However, we might be surprised to find that females are taller! We basically dont really know for certain and cant
presume. Hence we use a two-tailed test (SPSS sets this as default in the test windows we use to choose the t-test
below see if you can find where it is!).

>> On occasions in science and medicine, we are certain that the difference is only active in one direction we could
use a one-tailed test. This is most commonly used in biological experiments where only one direction is physically/
physiologically possible.

So, we only use one-tailed test in controlled experimental circumstances where we are certain of the direction of
the difference under examination. An example of a one-tailed, one-sample t-test would be where we are testing a
group sample mean to see if it higher than a standard value e.g. testing exam results for a Phase 1 cohort (say a
mean of 68.2%) in relation to the pass mark of 50%).

Step 2. Carrying out the test

>> It is pretty simple to carry this out in SPSS but you do need to take care to have cleaned your data and to choose
the correct variables for your question.

>> Our question is the alternative hypothesis above. However, we know that height is affected by age as well - so we
could split the file by our young-old age groups as well. Maybe try this afterwards and see if it makes a difference.

>> You will find the Independent-Samples T Test in the Analyze => Compare Means option.

>> In the t-test, you define the test variable as HH.Height and the grouping variable as HH.Sex. It is necessary to
state the values of the grouping variable by defining the two possible values to be used in the t-test. In this case it is
1 = Male, 2 = Female.

>> Leave the rest of the options as the default (take a look and see what these are, but dont touch anything).

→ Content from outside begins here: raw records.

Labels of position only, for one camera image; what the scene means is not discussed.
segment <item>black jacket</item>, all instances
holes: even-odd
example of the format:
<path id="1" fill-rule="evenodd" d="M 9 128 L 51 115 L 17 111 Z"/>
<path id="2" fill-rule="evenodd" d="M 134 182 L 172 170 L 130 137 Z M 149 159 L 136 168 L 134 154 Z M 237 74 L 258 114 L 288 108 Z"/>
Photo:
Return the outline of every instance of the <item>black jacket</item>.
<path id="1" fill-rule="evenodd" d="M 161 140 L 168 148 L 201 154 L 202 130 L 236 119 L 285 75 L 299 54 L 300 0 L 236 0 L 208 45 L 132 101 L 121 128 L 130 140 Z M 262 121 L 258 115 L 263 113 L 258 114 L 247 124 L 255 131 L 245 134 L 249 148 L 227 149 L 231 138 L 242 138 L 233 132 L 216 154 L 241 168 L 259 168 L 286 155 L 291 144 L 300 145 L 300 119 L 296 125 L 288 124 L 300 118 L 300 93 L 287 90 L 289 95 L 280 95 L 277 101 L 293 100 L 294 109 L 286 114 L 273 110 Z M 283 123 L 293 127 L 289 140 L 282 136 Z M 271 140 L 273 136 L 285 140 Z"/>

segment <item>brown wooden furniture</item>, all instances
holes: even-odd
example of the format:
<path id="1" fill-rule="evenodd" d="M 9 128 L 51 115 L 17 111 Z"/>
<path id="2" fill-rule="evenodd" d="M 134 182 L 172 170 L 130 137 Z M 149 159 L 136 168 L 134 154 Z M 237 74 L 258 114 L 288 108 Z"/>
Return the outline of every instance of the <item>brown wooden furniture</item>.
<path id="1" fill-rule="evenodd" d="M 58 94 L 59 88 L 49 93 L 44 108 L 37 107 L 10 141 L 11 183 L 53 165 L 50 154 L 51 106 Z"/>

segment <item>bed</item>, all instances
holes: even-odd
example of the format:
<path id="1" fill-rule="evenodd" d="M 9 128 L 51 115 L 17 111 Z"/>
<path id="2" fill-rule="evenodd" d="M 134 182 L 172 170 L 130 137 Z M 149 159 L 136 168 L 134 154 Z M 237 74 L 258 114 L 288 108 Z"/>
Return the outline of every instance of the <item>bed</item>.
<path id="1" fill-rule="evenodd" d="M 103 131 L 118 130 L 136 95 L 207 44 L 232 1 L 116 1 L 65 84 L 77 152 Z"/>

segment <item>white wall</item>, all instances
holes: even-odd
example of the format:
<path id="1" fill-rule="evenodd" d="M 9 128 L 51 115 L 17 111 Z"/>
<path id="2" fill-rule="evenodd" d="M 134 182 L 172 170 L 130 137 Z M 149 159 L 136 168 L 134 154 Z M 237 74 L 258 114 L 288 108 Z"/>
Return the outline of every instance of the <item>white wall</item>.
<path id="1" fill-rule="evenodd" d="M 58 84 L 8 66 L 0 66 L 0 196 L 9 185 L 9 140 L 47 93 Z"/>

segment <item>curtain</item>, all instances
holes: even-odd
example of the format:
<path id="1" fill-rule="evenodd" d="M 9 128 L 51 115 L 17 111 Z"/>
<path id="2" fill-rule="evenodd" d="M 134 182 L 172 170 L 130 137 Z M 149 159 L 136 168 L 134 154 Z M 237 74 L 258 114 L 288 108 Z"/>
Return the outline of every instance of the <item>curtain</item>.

>> The results for this analysis are on the next page (remember your final data results may look slightly different if
you have been playing with the dataset).

You will note in the top table in the SPSS output that the men have a higher mean height than women in this dataset
can you see by how much taller they are on average? Now we need to see what the test results are:

Research Skills Instructions, March 2017 Page 33


QUESTION 1:
What does Levenes Test for Equality of Variances and Equal variances mean and how do I choose which row of
the results to quote as the result?
ANSWER re Levenes Test:

Levenes is corrective test is applied automatically by SPSS to correct for the effect that unequal variances (spread of
data distribution) between our two groups (Male and Female) might have.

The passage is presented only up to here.